#### [AVAILABLE DATA]

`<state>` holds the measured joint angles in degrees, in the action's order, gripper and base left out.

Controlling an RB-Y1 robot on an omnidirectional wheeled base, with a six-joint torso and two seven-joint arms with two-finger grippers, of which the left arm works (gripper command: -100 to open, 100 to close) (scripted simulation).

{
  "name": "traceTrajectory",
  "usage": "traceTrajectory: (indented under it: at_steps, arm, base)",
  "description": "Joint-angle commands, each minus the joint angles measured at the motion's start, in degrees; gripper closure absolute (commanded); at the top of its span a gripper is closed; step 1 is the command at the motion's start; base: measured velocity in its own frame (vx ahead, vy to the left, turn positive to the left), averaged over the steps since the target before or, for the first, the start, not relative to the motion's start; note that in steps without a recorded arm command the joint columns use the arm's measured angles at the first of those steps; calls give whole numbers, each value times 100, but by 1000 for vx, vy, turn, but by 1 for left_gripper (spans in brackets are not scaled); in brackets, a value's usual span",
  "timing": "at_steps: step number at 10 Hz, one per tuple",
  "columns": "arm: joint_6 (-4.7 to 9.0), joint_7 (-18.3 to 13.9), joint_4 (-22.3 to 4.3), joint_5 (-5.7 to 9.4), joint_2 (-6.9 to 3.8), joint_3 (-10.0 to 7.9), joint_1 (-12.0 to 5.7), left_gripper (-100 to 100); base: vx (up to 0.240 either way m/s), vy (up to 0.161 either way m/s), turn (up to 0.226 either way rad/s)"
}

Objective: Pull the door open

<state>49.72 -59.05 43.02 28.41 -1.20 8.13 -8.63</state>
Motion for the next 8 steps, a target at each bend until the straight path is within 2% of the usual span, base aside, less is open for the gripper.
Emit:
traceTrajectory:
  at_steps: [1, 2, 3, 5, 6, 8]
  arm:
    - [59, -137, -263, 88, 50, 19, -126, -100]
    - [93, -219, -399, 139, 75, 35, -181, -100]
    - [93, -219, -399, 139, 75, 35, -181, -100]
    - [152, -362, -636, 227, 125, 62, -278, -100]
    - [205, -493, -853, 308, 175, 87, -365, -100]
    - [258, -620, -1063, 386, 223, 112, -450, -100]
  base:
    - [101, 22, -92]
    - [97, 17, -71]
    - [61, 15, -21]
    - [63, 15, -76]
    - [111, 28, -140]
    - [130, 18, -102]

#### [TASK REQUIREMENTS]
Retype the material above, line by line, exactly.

#### [RESULT BELOW]
`<state>` holds the measured joint angles in degrees, in the action's order, gripper and base left out.

Controlling an RB-Y1 robot on an omnidirectional wheeled base, with a six-joint torso and two seven-joint arms with two-finger grippers, of which the left arm works (gripper command: -100 to open, 100 to close) (scripted simulation).

{
  "name": "traceTrajectory",
  "usage": "traceTrajectory: (indented under it: at_steps, arm, base)",
  "description": "Joint-angle commands, each minus the joint angles measured at the motion's start, in degrees; gripper closure absolute (commanded); at the top of its span a gripper is closed; step 1 is the command at the motion's start; base: measured velocity in its own frame (vx ahead, vy to the left, turn positive to the left), averaged over the steps since the target before or, for the first, the start, not relative to the motion's start; note that in steps without a recorded arm command the joint columns use the arm's measured angles at the first of those steps; calls give whole numbers, each value times 100, but by 1000 for vx, vy, turn, but by 1 for left_gripper (spans in brackets are not scaled); in brackets, a value's usual span",
  "timing": "at_steps: step number at 10 Hz, one per tuple",
  "columns": "arm: joint_6 (-4.7 to 9.0), joint_7 (-18.3 to 13.9), joint_4 (-22.3 to 4.3), joint_5 (-5.7 to 9.4), joint_2 (-6.9 to 3.8), joint_3 (-10.0 to 7.9), joint_1 (-12.0 to 5.7), left_gripper (-100 to 100); base: vx (up to 0.240 either way m/s), vy (up to 0.161 either way m/s), turn (up to 0.226 either way rad/s)"
}

Objective: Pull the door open

<state>49.72 -59.05 43.02 28.41 -1.20 8.13 -8.63</state>
Motion for the next 8 steps, a target at each bend until the straight path is within 2% of the usual span, base aside, less is open for the gripper.
Emit:
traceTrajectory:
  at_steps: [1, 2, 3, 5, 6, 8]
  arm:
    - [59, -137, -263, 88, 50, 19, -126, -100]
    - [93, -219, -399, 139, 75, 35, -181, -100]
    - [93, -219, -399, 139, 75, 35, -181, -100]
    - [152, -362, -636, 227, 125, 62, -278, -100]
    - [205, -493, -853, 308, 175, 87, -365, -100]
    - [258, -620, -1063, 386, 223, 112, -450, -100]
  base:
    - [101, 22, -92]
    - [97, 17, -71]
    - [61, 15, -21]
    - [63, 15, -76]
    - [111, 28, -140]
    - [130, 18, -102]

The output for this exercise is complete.